Out of memory is not a good excuse for rollback error.

> Perhaps the different possible errors from
> __kvm_gmem_filemap_add_folio() in both should be handled differently. Do
> you have any suggestions on that?
Maybe reserving the memory or ruling out other factors that could lead to
conversion failure before executing the conversion?
Then BUG_ON the if the failure is cause by a bug.

> >> +		if (ret)
> >> +			goto rollback;
> >> +	}
> >> +
> >> +	return ret;
> >> +
> >> +rollback:
> >> +	for (j = 0; j < i; ++j) {
> >> +		struct folio *f = page_folio(folio_page(folio, j));
> >> +
> >> +		filemap_remove_folio_for_restructuring(f);
> >> +	}
> >> +
> >> +	kvm_gmem_allocator_ops(inode)->merge_folio(folio);
> >> +err:
> >> +	WARN_ON(__kvm_gmem_filemap_add_folio(inode->i_mapping, folio, orig_index));
> >> +
> >> +	return ret;
> >> +}
> >> +
> >> +static inline int kvm_gmem_try_split_folio_in_filemap(struct inode *inode,
> >> +						      struct folio *folio)
> >> +{
> >> +	size_t to_nr_pages;
> >> +	void *priv;
> >> +
> >> +	if (!kvm_gmem_has_custom_allocator(inode))
> >> +		return 0;
> >> +
> >> +	priv = kvm_gmem_allocator_private(inode);
> >> +	to_nr_pages = kvm_gmem_allocator_ops(inode)->nr_pages_in_page(priv);
> >> +
> >> +	if (kvm_gmem_has_some_shared(inode, folio->index, to_nr_pages))
> >> +		return kvm_gmem_split_folio_in_filemap(inode, folio);
> >> +
> >> +	return 0;
> >> +}
> >> +
> >> +/**
> >> + * kvm_gmem_merge_folio_in_filemap() - Merge @first_folio within filemap in
> >> + * @inode.
> >> + *
> >> + * @inode: inode containing the folio.
> >> + * @first_folio: first folio among folios to be merged.
> >> + *
> >> + * Will clean up subfolios from filemap and add back the merged folio.
> >> + *
> >> + * Context: Expects that before this call, all subfolios only have filemap
> >> + *          refcounts. After this function returns, the merged folio will only
> >> + *          have filemap refcounts.

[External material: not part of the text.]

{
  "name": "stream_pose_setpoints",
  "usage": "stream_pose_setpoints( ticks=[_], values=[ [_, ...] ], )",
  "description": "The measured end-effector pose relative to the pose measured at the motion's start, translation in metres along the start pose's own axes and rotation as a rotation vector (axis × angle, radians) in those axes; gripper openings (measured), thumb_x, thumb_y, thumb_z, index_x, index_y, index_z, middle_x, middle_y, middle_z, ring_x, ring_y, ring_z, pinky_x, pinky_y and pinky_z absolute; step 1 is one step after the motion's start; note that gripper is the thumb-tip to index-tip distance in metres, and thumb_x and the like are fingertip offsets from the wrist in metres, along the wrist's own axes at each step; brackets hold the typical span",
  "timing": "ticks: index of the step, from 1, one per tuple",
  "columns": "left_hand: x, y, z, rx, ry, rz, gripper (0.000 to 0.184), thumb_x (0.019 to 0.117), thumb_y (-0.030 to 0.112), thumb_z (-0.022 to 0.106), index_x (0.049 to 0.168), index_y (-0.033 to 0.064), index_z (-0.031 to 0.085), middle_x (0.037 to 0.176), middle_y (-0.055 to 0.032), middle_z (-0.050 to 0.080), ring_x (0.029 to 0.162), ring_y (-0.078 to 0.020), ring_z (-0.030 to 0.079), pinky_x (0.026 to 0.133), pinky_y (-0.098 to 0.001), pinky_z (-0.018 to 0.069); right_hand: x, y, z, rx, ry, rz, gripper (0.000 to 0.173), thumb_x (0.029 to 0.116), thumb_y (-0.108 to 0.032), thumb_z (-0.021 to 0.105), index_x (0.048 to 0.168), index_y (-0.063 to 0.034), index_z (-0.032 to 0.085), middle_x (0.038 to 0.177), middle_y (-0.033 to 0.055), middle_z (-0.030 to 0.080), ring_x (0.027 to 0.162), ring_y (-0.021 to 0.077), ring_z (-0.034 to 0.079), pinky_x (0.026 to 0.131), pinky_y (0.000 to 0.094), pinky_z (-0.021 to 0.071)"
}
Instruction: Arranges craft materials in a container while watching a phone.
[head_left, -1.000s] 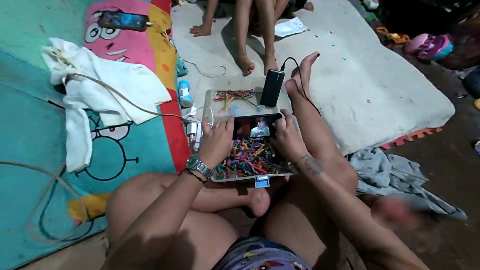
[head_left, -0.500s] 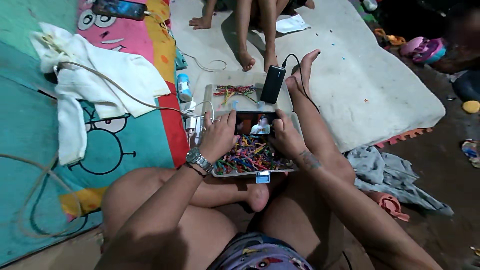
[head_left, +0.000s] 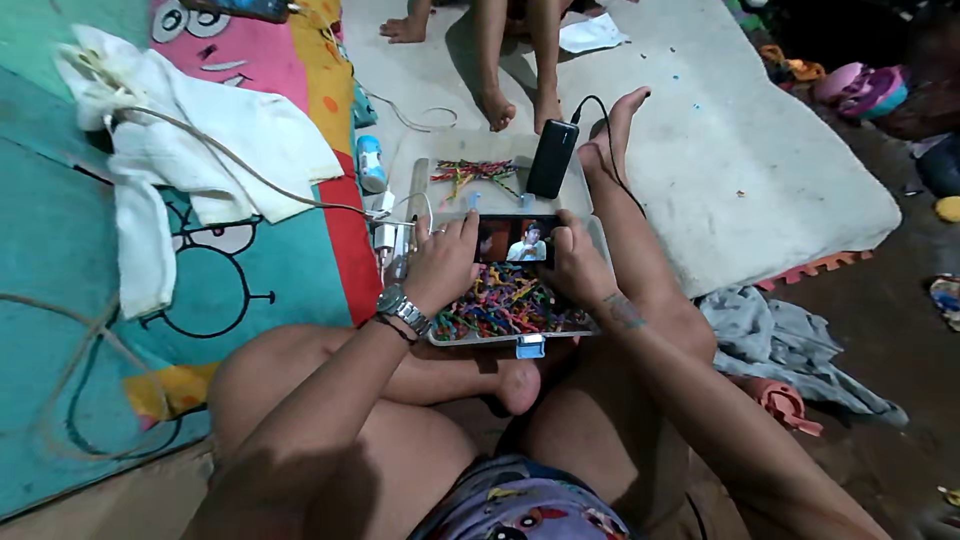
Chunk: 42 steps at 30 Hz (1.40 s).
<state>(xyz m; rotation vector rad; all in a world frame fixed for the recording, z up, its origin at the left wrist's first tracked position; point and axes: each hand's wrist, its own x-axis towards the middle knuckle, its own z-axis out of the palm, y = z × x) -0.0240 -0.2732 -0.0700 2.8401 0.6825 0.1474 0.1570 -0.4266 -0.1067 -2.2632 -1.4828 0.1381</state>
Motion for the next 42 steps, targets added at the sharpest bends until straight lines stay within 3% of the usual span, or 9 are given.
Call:
stream_pose_setpoints(
  ticks=[6,16,21,27,30,32,35,37,42],
  values=[
    [0.002,0.001,-0.003,-0.009,-0.027,-0.012,0.079,0.0857,0.022,0.082,0.150,-0.0051,0.044,0.126,-0.0265,0.064,0.119,-0.0447,0.061,0.113,-0.0715,0.0252,-0.001,0.004,0.001,0.009,0.038,-0.056,0.046,0.0777,-0.012,0.085,0.108,0.0084,0.056,0.151,0.0314,0.043,0.112,0.0511,0.063,0.080,0.0577,0.0578],
    [0.001,-0.001,-0.002,-0.020,-0.009,-0.001,0.079,0.0858,0.023,0.081,0.149,-0.0054,0.044,0.127,-0.0273,0.063,0.118,-0.0453,0.061,0.112,-0.0712,0.0258,-0.001,0.003,0.001,0.035,0.056,-0.048,0.046,0.0756,-0.009,0.085,0.107,0.0081,0.056,0.151,0.0308,0.044,0.112,0.0511,0.063,0.082,0.0576,0.0572],
    [0.001,0.000,-0.003,-0.021,-0.014,0.003,0.079,0.0866,0.024,0.081,0.150,-0.0058,0.043,0.127,-0.0273,0.064,0.117,-0.0450,0.063,0.113,-0.0710,0.0258,0.000,0.003,0.000,0.039,0.062,-0.034,0.047,0.0745,-0.007,0.086,0.107,0.0088,0.056,0.150,0.0300,0.045,0.107,0.0501,0.065,0.077,0.0565,0.0580],
    [0.002,-0.002,-0.003,-0.053,-0.021,-0.011,0.073,0.0888,0.017,0.078,0.150,-0.0051,0.044,0.129,-0.0281,0.063,0.121,-0.0458,0.061,0.114,-0.0718,0.0230,0.000,0.006,-0.004,0.170,0.042,0.001,0.056,0.0752,-0.005,0.086,0.119,0.0099,0.054,0.156,0.0257,0.040,0.117,0.0428,0.064,0.094,0.0544,0.0557],
    [0.001,-0.004,0.000,-0.032,0.000,-0.003,0.073,0.0879,0.016,0.079,0.149,-0.0045,0.045,0.125,-0.0273,0.065,0.118,-0.0452,0.062,0.114,-0.0719,0.0238,-0.002,0.007,-0.006,0.219,0.055,0.021,0.062,0.0743,-0.006,0.087,0.122,0.0076,0.049,0.159,0.0246,0.035,0.114,0.0386,0.066,0.090,0.0506,0.0575],
    [0.000,-0.005,0.001,-0.018,0.008,-0.002,0.074,0.0875,0.017,0.079,0.150,-0.0037,0.044,0.124,-0.0269,0.065,0.118,-0.0452,0.062,0.114,-0.0720,0.0234,-0.004,0.009,-0.004,0.239,0.109,0.016,0.063,0.0788,-0.013,0.085,0.125,0.0078,0.046,0.157,0.0268,0.037,0.112,0.0354,0.067,0.089,0.0473,0.0577],
    [-0.001,-0.005,0.002,-0.010,0.017,-0.005,0.074,0.0872,0.016,0.080,0.150,-0.0034,0.045,0.125,-0.0261,0.065,0.117,-0.0448,0.063,0.114,-0.0722,0.0235,-0.006,0.010,-0.007,0.261,0.139,0.100,0.072,0.0899,-0.014,0.074,0.147,0.0027,0.033,0.142,0.0255,0.050,0.100,0.0309,0.069,0.083,0.0460,0.0590],
    [-0.001,-0.004,0.001,-0.005,0.003,-0.011,0.074,0.0881,0.016,0.079,0.150,-0.0035,0.043,0.127,-0.0262,0.064,0.118,-0.0452,0.062,0.114,-0.0729,0.0225,-0.006,0.008,-0.010,0.274,0.132,0.145,0.065,0.0932,-0.010,0.071,0.147,0.0015,0.036,0.127,0.0255,0.057,0.094,0.0327,0.069,0.080,0.0477,0.0589],
    [-0.002,-0.003,0.001,0.000,0.006,-0.006,0.074,0.0886,0.017,0.079,0.150,-0.0034,0.043,0.128,-0.0262,0.064,0.119,-0.0461,0.061,0.113,-0.0740,0.0221,-0.005,0.006,-0.012,0.296,0.153,0.170,0.047,0.1000,-0.006,0.061,0.141,0.0017,0.040,0.113,0.0221,0.061,0.085,0.0302,0.069,0.076,0.0467,0.0594]
  ],
)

> >> + * Return: 0 on success or negative error otherwise.
> >> + */
> >> +static int kvm_gmem_merge_folio_in_filemap(struct inode *inode,
> >> +					   struct folio *first_folio)
> >> +{
> >> +	size_t to_nr_pages;
> >> +	pgoff_t index;
> >> +	void *priv;
> >> +	size_t i;
> >> +	int ret;
> >> +
> >> +	index = first_folio->index;
> >> +
> >> +	priv = kvm_gmem_allocator_private(inode);
> >> +	to_nr_pages = kvm_gmem_allocator_ops(inode)->nr_pages_in_folio(priv);
> >> +	if (folio_nr_pages(first_folio) == to_nr_pages)
> >> +		return 0;
> >> +
> >> +	for (i = 0; i < to_nr_pages; ++i) {
> >> +		struct folio *f = page_folio(folio_page(first_folio, i));
> >> +
> >> +		filemap_remove_folio_for_restructuring(f);
> >> +	}
> >> +
> >> +	kvm_gmem_allocator_ops(inode)->merge_folio(first_folio);
> >> +
> >> +	ret = __kvm_gmem_filemap_add_folio(inode->i_mapping, first_folio, index);
> >> +	if (ret)
> >> +		goto err_split;
> >> +
> >> +	return ret;
> >> +
> >> +err_split:
> >> +	WARN_ON(kvm_gmem_allocator_ops(inode)->split_folio(first_folio));
> > guestmem_hugetlb_split_folio() is possible to fail. e.g.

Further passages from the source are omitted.